What you should do:
Each line from the start of the records through the line containing "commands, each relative" is to be transcribed exactly, and no other line is to be included.

(Saved data entries)
★ ★ ★ ★ ★
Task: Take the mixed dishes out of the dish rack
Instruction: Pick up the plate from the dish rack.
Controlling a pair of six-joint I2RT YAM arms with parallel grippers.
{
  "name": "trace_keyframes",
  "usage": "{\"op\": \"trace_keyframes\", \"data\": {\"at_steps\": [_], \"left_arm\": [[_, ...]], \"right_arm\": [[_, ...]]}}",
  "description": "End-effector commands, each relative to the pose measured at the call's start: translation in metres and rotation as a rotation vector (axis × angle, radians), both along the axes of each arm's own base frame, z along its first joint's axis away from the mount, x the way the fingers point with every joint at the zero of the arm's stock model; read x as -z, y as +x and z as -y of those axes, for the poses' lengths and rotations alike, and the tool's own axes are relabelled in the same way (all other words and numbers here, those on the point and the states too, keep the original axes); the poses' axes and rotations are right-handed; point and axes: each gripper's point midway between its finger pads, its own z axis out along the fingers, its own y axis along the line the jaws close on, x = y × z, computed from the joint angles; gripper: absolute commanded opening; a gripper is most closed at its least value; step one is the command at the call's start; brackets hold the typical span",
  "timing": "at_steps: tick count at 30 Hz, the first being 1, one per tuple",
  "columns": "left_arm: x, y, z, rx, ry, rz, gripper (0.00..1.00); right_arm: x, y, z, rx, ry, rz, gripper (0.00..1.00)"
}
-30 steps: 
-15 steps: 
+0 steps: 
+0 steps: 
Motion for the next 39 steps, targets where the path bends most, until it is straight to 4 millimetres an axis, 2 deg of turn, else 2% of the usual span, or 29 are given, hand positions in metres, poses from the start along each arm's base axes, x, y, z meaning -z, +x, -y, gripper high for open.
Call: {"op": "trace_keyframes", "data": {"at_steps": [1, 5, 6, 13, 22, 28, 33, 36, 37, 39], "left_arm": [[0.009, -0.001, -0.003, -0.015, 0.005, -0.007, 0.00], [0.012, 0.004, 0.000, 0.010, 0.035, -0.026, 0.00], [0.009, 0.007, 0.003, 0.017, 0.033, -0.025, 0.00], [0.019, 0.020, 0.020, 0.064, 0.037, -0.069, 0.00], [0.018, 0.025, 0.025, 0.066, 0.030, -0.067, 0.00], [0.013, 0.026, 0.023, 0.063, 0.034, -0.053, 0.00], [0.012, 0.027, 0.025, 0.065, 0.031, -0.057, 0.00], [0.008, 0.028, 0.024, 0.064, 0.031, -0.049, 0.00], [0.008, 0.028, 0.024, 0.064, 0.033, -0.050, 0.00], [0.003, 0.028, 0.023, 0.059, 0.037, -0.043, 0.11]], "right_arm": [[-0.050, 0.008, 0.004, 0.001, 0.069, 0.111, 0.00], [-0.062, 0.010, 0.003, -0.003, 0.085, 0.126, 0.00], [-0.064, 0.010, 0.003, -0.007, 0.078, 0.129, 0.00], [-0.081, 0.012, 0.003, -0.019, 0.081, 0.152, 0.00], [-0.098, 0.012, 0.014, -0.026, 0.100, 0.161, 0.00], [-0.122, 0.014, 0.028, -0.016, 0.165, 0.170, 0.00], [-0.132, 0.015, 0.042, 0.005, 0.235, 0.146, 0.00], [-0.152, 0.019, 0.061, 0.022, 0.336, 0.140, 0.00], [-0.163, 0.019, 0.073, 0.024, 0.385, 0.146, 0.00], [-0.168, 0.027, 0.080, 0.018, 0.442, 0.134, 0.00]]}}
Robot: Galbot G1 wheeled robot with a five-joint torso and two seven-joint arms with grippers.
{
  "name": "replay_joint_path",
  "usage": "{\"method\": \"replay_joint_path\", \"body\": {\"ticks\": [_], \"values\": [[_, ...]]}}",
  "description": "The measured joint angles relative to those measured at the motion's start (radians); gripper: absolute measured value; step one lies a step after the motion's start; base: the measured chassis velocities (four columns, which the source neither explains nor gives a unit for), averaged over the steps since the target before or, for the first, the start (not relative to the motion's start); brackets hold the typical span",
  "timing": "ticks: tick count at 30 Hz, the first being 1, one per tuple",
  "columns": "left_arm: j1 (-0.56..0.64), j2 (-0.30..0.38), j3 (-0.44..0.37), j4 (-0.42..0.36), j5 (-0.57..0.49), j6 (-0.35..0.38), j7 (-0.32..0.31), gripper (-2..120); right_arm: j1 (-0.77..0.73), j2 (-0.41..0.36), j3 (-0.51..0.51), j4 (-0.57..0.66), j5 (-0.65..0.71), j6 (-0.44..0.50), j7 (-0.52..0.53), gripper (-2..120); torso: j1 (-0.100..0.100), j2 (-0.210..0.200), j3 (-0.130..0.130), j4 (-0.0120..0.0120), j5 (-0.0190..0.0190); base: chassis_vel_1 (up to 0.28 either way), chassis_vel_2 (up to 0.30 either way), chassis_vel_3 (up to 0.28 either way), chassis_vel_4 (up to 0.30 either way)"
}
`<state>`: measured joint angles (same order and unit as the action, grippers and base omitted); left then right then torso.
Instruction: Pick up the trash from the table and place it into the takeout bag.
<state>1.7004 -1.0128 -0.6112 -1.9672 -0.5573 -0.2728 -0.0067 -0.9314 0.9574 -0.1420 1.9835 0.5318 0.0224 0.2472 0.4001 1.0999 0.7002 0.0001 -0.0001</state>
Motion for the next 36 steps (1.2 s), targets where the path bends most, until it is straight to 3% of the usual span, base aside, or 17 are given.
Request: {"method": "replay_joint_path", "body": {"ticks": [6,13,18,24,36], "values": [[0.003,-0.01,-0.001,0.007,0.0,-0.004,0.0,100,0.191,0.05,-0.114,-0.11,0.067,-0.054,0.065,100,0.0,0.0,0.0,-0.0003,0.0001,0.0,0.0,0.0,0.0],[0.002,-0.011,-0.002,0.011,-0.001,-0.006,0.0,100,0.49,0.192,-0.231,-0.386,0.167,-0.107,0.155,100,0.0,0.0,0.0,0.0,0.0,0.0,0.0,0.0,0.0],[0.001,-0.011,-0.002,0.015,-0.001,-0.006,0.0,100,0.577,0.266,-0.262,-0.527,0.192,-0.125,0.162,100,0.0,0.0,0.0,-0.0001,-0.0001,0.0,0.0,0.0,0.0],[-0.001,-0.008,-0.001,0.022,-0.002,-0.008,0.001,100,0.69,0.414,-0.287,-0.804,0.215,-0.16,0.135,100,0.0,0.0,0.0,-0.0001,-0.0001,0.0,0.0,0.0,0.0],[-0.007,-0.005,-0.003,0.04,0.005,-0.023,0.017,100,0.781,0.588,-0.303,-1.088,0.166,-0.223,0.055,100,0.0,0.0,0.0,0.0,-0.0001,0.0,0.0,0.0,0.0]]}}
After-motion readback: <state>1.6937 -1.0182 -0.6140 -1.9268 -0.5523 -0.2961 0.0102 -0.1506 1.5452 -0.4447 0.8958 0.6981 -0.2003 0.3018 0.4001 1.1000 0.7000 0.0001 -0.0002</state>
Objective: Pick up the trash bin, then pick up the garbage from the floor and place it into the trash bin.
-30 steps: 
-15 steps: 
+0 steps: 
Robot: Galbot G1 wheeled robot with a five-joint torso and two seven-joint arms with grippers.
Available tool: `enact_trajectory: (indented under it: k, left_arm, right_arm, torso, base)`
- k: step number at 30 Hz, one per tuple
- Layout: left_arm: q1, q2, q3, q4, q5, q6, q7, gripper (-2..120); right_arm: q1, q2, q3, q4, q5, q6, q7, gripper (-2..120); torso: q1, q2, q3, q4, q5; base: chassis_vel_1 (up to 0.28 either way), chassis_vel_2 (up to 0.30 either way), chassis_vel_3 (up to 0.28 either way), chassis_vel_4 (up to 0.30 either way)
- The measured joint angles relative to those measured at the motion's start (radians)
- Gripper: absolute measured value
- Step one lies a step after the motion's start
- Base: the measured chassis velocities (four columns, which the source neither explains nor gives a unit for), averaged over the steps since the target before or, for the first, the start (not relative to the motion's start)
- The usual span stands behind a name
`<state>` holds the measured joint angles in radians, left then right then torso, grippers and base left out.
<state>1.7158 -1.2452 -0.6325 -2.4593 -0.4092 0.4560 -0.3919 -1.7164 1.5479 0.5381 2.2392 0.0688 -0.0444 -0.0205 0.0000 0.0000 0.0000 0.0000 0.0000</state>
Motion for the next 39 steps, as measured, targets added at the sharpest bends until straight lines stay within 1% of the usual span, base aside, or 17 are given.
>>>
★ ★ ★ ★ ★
Result of the exercise:
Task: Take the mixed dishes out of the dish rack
Instruction: Pick up the plate from the dish rack.
Controlling a pair of six-joint I2RT YAM arms with parallel grippers.
{
  "name": "trace_keyframes",
  "usage": "{\"op\": \"trace_keyframes\", \"data\": {\"at_steps\": [_], \"left_arm\": [[_, ...]], \"right_arm\": [[_, ...]]}}",
  "description": "End-effector commands, each relative to the pose measured at the call's start: translation in metres and rotation as a rotation vector (axis × angle, radians), both along the axes of each arm's own base frame, z along its first joint's axis away from the mount, x the way the fingers point with every joint at the zero of the arm's stock model; read x as -z, y as +x and z as -y of those axes, for the poses' lengths and rotations alike, and the tool's own axes are relabelled in the same way (all other words and numbers here, those on the point and the states too, keep the original axes); the poses' axes and rotations are right-handed; point and axes: each gripper's point midway between its finger pads, its own z axis out along the fingers, its own y axis along the line the jaws close on, x = y × z, computed from the joint angles; gripper: absolute commanded opening; a gripper is most closed at its least value; step one is the command at the call's start; brackets hold the typical span",

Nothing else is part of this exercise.